DESCRIPTION OF THE TASK | Transcribe the listing below in full, keeping every line exactly as it is.

SOURCE DATA |
=====
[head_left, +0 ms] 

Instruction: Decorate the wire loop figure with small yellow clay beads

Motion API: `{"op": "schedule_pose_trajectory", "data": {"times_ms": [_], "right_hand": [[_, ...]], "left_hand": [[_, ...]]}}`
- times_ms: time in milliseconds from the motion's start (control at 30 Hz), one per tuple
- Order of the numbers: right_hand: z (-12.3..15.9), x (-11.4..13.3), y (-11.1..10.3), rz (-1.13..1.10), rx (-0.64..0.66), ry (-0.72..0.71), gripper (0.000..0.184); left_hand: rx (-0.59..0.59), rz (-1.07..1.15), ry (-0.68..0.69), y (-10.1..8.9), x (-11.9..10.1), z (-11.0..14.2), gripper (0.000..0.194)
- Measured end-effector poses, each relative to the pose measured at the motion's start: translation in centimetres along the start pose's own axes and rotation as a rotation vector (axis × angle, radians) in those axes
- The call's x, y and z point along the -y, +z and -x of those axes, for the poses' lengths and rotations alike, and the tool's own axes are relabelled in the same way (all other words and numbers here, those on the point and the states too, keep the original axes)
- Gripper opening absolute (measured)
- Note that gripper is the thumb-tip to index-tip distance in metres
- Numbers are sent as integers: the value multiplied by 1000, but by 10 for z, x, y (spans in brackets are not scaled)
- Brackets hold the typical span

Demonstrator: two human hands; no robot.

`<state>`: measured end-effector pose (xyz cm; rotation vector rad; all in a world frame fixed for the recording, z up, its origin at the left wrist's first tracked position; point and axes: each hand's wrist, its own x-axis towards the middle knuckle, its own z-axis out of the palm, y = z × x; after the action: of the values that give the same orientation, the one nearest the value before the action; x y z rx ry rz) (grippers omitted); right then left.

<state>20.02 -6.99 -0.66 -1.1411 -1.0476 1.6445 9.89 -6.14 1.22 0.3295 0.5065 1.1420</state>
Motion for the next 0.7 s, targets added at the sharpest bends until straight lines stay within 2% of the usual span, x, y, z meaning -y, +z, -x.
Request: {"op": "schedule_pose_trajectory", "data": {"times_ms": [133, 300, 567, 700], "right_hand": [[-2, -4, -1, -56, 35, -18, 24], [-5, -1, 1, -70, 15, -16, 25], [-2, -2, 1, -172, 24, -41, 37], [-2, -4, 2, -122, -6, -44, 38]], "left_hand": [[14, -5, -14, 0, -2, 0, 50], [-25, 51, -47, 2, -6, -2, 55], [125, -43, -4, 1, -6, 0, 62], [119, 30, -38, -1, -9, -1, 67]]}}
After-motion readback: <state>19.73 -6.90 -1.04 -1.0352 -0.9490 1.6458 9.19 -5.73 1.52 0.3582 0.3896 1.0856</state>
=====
REPLY TO THE EXERCISE |
[head_left, +0 ms] 

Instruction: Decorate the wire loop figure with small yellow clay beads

Motion API: `{"op": "schedule_pose_trajectory", "data": {"times_ms": [_], "right_hand": [[_, ...]], "left_hand": [[_, ...]]}}`
- times_ms: time in milliseconds from the motion's start (control at 30 Hz), one per tuple
- Order of the numbers: right_hand: z (-12.3..15.9), x (-11.4..13.3), y (-11.1..10.3), rz (-1.13..1.10), rx (-0.64..0.66), ry (-0.72..0.71), gripper (0.000..0.184); left_hand: rx (-0.59..0.59), rz (-1.07..1.15), ry (-0.68..0.69), y (-10.1..8.9), x (-11.9..10.1), z (-11.0..14.2), gripper (0.000..0.194)
- Measured end-effector poses, each relative to the pose measured at the motion's start: translation in centimetres along the start pose's own axes and rotation as a rotation vector (axis × angle, radians) in those axes
- The call's x, y and z point along the -y, +z and -x of those axes, for the poses' lengths and rotations alike, and the tool's own axes are relabelled in the same way (all other words and numbers here, those on the point and the states too, keep the original axes)
- Gripper opening absolute (measured)
- Note that gripper is the thumb-tip to index-tip distance in metres
- Numbers are sent as integers: the value multiplied by 1000, but by 10 for z, x, y (spans in brackets are not scaled)
- Brackets hold the typical span

Demonstrator: two human hands; no robot.

`<state>`: measured end-effector pose (xyz cm; rotation vector rad; all in a world frame fixed for the recording, z up, its origin at the left wrist's first tracked position; point and axes: each hand's wrist, its own x-axis towards the middle knuckle, its own z-axis out of the palm, y = z × x; after the action: of the values that give the same orientation, the one nearest the value before the action; x y z rx ry rz) (grippers omitted); right then left.

<state>20.02 -6.99 -0.66 -1.1411 -1.0476 1.6445 9.89 -6.14 1.22 0.3295 0.5065 1.1420</state>
Motion for the next 0.7 s, targets added at the sharpest bends until straight lines stay within 2% of the usual span, x, y, z meaning -y, +z, -x.
Request: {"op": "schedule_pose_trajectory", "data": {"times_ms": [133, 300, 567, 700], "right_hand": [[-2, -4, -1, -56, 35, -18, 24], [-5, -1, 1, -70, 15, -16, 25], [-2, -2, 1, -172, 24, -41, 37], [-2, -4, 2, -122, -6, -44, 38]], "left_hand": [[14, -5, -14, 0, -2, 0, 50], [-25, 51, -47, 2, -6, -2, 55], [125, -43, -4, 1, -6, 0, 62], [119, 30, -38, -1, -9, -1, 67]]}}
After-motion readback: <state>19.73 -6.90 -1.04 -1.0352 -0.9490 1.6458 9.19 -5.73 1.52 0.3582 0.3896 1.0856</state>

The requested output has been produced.